Rachel Graham

Personal information
- Date of birth: 18 July 1989 (age 36)
- Place of birth: Dublin, Ireland
- Positions: Defender; midfielder;

Team information
- Current team: Shelbourne
- Number: 8

Youth career
- Trinity Sports

Senior career*
- Years: Team / Apps / (Gls)
- 2003–2015: Raheny United
- 2015–: Shelbourne

International career^{‡}
- 2008: Republic of Ireland U19 / 1 / (0)
- 2013–: Republic of Ireland / 4 / (0)

= Rachel Graham =

Irish footballer

Rachel Graham (born 18 July 1989) is an Irish footballer and football coach who plays for Women's National League club Shelbourne. She won her first cap for the Republic of Ireland women's national team in March 2013. An industrious defensive midfielder who can also play as a defender, she joined Shelbourne in their previous guise as Raheny United.

==Club career==
Graham was born in Dublin and grew up in Donaghmede. She began playing street football as the only girl alongside the neighbourhood boys and joined a boy's club called Trinity Sports. After a couple of seasons she moved to Raheny United at 14 years old.

In 2007 Graham played as Raheny reached the FAI Women's Cup final, but were beaten 1–0 by a Galway League select team at Dalymount Park. Graham was still playing for Raheny United when the Women's National League (WNL) was formed in 2011 and represented the club in the competition's first season.

Over the next three seasons, Graham won two league titles and three consecutive FAI Women's Cups with "The Pandas." She also represented the club in the UEFA Women's Champions League, including in 2014–15 when they became the first Irish club to win all three matches in the group stage. For the 2015–16 season, Graham remained with the club in their new guise as Shelbourne.

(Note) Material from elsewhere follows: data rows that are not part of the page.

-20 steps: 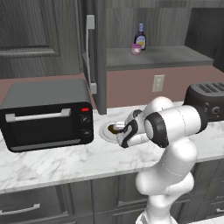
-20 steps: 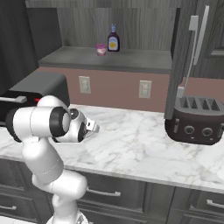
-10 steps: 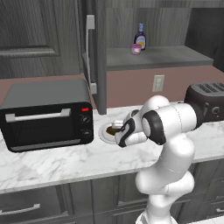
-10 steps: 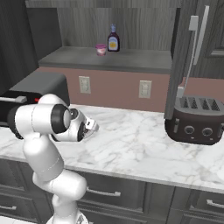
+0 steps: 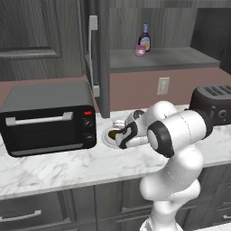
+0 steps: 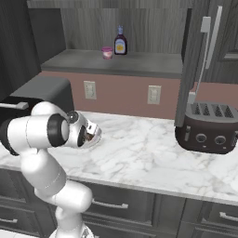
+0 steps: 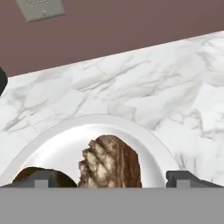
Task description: Pick the avocado and bread from the counter and place them on the plate. Then pick the jam from the cabinet and place it next to the plate. Lastly close the cabinet door.
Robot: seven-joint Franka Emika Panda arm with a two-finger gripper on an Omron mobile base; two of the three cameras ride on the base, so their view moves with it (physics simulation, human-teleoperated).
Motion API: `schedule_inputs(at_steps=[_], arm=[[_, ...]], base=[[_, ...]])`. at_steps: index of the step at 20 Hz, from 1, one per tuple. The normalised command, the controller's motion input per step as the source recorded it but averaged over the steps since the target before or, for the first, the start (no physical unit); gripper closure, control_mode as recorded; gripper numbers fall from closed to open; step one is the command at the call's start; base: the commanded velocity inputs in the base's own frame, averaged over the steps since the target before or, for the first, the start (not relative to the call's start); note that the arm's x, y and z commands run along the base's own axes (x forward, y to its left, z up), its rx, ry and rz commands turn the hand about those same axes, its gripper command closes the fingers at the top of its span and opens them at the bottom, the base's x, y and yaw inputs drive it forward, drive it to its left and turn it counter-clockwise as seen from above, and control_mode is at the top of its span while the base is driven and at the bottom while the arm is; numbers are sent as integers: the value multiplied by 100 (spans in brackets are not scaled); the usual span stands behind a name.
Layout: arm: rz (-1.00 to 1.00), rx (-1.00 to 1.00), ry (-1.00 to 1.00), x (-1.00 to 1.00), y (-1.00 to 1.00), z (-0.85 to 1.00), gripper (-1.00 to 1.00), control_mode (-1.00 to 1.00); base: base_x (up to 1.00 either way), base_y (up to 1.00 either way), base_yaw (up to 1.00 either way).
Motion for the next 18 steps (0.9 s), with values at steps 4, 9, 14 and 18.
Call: schedule_inputs(at_steps=[4, 9, 14, 18], arm=[[0, 0, 0, 0, -5, 40, -100, -100], [5, 3, -1, -13, -38, 31, -100, -100], [14, 18, 0, -23, -55, 42, -100, -100], [18, 19, 3, -26, -52, 34, -100, -100]], base=[[0, 0, 0], [0, 0, 0], [0, 0, 0], [0, 0, 0]])
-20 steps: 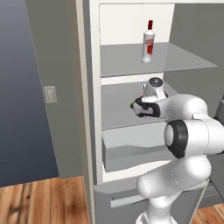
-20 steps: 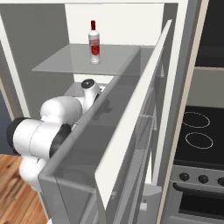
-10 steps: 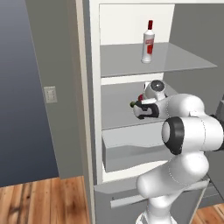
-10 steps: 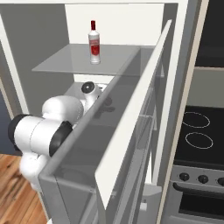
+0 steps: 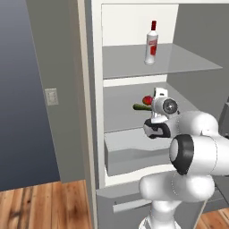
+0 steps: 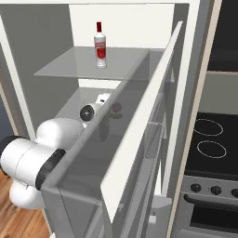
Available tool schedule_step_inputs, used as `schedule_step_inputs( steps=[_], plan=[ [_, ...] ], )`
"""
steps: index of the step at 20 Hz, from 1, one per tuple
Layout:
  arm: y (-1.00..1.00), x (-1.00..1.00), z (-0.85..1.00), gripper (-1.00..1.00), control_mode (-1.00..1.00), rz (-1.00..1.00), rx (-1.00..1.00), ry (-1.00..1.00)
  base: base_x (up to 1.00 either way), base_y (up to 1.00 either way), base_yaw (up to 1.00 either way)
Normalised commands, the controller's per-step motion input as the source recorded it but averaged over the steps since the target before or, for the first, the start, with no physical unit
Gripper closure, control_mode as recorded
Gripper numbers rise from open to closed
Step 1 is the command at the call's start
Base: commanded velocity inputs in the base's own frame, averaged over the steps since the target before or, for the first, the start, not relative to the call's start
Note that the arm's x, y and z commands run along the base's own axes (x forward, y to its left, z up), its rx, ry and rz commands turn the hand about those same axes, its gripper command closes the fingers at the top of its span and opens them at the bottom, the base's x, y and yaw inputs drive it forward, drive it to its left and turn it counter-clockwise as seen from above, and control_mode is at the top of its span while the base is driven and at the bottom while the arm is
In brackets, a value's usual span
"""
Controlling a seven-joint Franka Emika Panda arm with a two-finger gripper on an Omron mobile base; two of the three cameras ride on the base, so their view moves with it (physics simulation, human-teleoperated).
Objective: Place the liquor on the top shelf of the fridge to keep it out of children's reach, and place the mango and squash on lower shelves for easy access.
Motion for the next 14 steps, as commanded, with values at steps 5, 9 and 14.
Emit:
schedule_step_inputs(
  steps=[5, 9, 14],
  plan=[
    [0.05, -0.64, 0.42, -1.00, -1.00, 0.00, -0.04, -0.18, 0.00, 0.00, 0.00],
    [0.24, -0.62, 0.93, -1.00, -1.00, 0.00, -0.10, -0.01, 0.00, 0.00, 0.00],
    [0.18, -0.80, 0.96, -1.00, -1.00, 0.00, -0.12, 0.19, 0.00, 0.00, 0.00]
  ],
)
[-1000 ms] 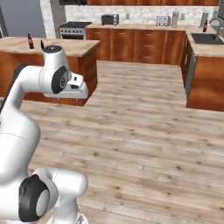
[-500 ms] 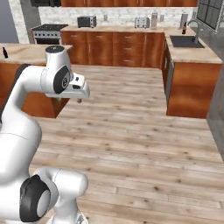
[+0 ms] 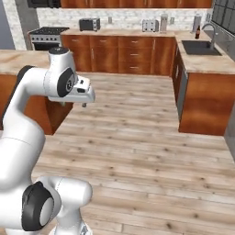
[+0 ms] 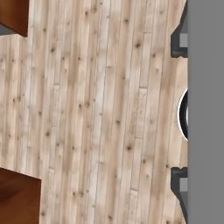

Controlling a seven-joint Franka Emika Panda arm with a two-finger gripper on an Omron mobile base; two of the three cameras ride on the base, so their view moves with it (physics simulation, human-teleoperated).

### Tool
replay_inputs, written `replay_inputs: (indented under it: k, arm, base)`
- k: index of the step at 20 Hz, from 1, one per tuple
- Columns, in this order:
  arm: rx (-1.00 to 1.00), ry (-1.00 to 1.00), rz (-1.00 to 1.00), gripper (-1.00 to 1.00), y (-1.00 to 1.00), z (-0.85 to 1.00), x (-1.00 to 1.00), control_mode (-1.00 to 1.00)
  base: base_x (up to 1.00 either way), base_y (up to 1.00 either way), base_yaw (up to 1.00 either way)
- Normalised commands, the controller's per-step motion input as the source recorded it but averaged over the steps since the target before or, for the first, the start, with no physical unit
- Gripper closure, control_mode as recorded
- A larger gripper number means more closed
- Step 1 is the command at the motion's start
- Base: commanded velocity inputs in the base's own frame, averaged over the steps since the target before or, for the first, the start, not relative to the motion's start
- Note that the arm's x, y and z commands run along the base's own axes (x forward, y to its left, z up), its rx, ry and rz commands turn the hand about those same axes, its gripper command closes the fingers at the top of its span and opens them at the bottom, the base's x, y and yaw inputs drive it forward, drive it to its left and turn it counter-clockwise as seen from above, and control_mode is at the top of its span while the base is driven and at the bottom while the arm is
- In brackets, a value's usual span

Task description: Place the large bottle from the dining counter next to the other large bottle outside the sink, and place the small bottle from the dining counter next to the other small bottle inside the sink.

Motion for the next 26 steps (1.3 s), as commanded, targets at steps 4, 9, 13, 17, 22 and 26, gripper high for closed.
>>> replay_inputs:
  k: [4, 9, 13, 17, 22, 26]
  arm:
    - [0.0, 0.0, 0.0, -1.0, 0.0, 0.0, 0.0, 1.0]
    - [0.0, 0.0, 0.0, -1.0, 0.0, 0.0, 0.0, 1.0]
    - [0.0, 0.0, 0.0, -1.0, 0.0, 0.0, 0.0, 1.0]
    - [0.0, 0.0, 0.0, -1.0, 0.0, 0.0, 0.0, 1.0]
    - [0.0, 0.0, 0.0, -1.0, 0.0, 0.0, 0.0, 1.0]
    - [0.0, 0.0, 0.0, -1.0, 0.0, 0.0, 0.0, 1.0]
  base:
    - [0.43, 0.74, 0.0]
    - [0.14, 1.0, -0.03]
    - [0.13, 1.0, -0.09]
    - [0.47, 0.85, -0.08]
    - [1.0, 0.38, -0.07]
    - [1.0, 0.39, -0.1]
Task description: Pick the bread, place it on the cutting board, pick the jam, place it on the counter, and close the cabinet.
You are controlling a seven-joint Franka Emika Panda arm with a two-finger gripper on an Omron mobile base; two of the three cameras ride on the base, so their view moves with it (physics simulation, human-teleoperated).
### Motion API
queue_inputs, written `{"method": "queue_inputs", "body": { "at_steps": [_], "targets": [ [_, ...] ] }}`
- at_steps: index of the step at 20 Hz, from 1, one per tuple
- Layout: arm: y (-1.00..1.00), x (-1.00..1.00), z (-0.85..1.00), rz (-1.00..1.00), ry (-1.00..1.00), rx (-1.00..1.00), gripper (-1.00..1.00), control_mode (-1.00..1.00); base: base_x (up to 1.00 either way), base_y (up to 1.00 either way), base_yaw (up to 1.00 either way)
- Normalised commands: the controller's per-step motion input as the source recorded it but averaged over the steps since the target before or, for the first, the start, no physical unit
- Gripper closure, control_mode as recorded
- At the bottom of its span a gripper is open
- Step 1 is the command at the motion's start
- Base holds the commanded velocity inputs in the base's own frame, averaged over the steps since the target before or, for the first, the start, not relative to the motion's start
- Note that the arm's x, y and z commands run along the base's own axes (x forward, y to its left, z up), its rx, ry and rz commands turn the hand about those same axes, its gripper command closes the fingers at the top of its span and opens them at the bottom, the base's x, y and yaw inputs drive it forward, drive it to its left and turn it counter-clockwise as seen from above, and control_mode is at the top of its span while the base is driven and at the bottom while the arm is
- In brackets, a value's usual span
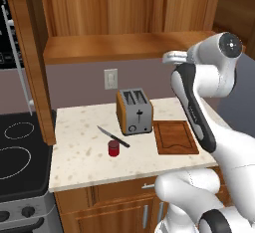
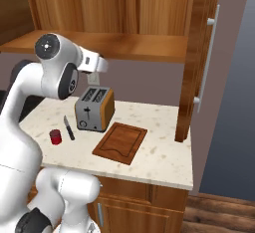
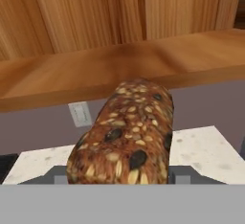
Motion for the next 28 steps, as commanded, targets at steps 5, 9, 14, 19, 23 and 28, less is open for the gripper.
{"method": "queue_inputs", "body": {
  "at_steps": [5, 9, 14, 19, 23, 28],
  "targets": [
    [0.0, -0.5, -0.05, 0.01, 0.06, 0.0, 1.0, -1.0, 0.0, 0.0, 0.0],
    [0.0, -0.43, -0.07, 0.0, 0.11, 0.0, 1.0, -1.0, 0.0, 0.0, 0.0],
    [0.0, -0.26, -0.13, 0.0, 0.11, 0.0, 1.0, -1.0, 0.0, 0.0, 0.0],
    [0.0, -0.19, -0.18, 0.0, 0.09, 0.0, 1.0, -1.0, 0.0, 0.0, 0.0],
    [0.0, -0.17, -0.15, 0.0, 0.09, 0.0, 1.0, -1.0, 0.0, 0.0, 0.0],
    [-0.01, -0.14, -0.2, 0.0, 0.07, 0.0, 1.0, -1.0, 0.0, 0.0, 0.0]
  ]
}}
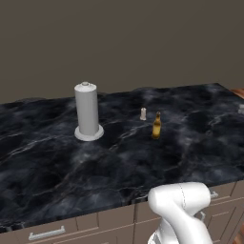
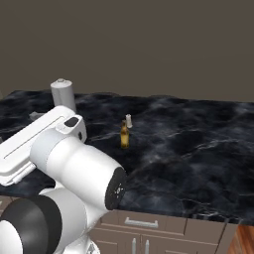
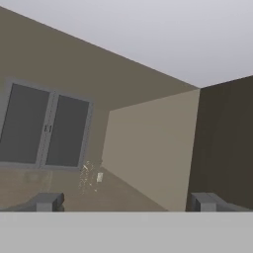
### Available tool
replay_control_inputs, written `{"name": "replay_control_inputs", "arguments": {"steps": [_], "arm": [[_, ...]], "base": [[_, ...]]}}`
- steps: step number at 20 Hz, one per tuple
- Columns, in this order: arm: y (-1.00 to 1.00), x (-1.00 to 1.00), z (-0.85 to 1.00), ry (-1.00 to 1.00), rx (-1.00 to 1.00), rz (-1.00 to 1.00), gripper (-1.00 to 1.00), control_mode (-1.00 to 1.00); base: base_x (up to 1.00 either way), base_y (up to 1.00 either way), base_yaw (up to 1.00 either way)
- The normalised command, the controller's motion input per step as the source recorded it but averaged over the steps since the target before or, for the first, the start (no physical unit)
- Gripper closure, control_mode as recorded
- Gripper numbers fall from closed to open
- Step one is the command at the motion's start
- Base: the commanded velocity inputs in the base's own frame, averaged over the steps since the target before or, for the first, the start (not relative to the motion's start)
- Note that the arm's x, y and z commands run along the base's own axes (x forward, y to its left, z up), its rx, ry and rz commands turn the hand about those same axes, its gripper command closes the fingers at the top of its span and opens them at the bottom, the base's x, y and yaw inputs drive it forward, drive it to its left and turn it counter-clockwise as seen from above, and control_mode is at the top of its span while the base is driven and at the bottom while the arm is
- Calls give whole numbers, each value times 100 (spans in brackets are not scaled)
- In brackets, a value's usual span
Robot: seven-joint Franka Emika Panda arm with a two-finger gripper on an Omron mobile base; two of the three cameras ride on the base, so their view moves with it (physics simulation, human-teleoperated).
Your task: Open the cabinet directly in front. Then move the beer and the mug to the dining counter with the candle on it.
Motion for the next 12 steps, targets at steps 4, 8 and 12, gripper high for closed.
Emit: {"name": "replay_control_inputs", "arguments": {"steps": [4,8,12], "arm": [[0,0,0,0,0,0,-100,100],[0,0,0,0,0,0,-100,100],[0,0,0,0,0,0,-100,100]], "base": [[-4,-28,-6],[-34,-44,-7],[-57,-53,-4]]}}
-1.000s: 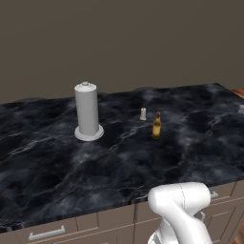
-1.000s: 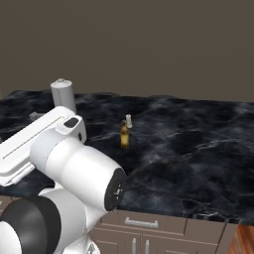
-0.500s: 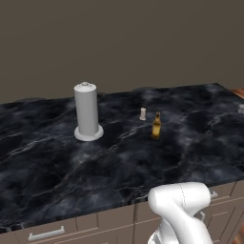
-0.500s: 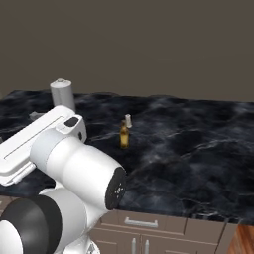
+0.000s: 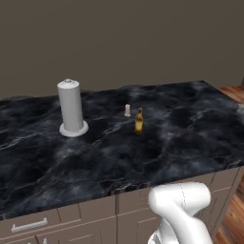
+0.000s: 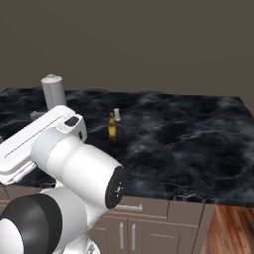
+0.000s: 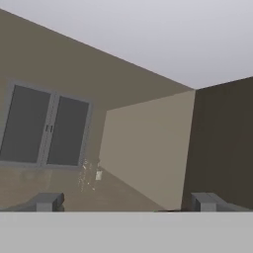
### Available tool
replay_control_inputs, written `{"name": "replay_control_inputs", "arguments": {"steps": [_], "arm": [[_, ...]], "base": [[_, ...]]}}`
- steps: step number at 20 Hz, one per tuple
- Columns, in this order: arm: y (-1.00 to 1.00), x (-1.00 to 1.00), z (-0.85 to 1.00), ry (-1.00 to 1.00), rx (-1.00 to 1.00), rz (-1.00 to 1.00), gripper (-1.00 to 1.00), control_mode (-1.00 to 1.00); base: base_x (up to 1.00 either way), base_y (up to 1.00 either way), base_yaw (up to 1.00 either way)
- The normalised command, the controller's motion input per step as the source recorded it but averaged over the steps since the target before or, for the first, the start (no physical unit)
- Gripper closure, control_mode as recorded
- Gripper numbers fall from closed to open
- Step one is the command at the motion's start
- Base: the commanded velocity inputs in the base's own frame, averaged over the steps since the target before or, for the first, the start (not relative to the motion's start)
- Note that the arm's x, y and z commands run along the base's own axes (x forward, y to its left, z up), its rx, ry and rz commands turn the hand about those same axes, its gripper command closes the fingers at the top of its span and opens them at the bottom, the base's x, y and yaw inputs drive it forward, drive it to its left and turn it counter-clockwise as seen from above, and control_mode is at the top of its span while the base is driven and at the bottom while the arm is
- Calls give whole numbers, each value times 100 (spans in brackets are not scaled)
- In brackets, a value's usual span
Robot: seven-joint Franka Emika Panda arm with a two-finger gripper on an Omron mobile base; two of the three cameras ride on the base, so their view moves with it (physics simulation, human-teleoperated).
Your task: Open the cabinet directly in front. Then move the beer and the mug to the dining counter with the candle on it.
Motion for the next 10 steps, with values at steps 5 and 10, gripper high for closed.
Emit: {"name": "replay_control_inputs", "arguments": {"steps": [5,10], "arm": [[0,0,0,0,0,0,-100,100],[0,0,0,0,0,0,-100,100]], "base": [[-38,-44,-10],[0,-19,-29]]}}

Throughout much of her career Graham has functioned as a defensive midfielder, although she has also been deployed as a right-back and as a central defender or sweeper.

==International career==
In March 2013 Republic of Ireland women's national team coach Susan Ronan called up Graham for the 2013 Cyprus Cup, as a replacement for Julie-Ann Russell who had a quad injury. Graham won her first senior cap in a 0–0 draw with South Korea, staged in Paralimni on 11 March 2013.

In June 2013 Graham started but was substituted at half-time as Ireland recovered from 2–0 down to draw 2–2 in a friendly with Austria at Tallaght Stadium in Dublin. She continued to be named in national team squads during Ireland's unsuccessful 2015 FIFA Women's World Cup qualification campaign. In January 2015 she featured in a 3–1 training match defeat by Norway at La Manga Stadium. After the match she was diagnosed with a stress fracture in her foot, which ruled her out of the 2015 Istria Cup.

While enrolled at Institute of Technology, Carlow, Graham represented Ireland at the 2015 edition of the Summer Universiade in Gwangju. She was recalled to the national team squad for the 2016 Cyprus Cup, where she started a 1–0 defeat by Hungary and appeared as an 89th-minute substitute in a 2–0 win over Finland.

When Susan Ronan stood down and was replaced by Colin Bell in February 2017, Graham acknowledged that she was not yet a regular pick at national team level. She was relaxed about the prospect of winning further call-ups under Bell, saying: "if it happens, it happens".

==Coaching career==
While playing for Shelbourne, Graham began coaching the club's under 16 team and undertaking coaching qualifications. Several graduates of Graham's under 16s team went on to join her in the club first team and some emulated her by playing for Ireland at senior level.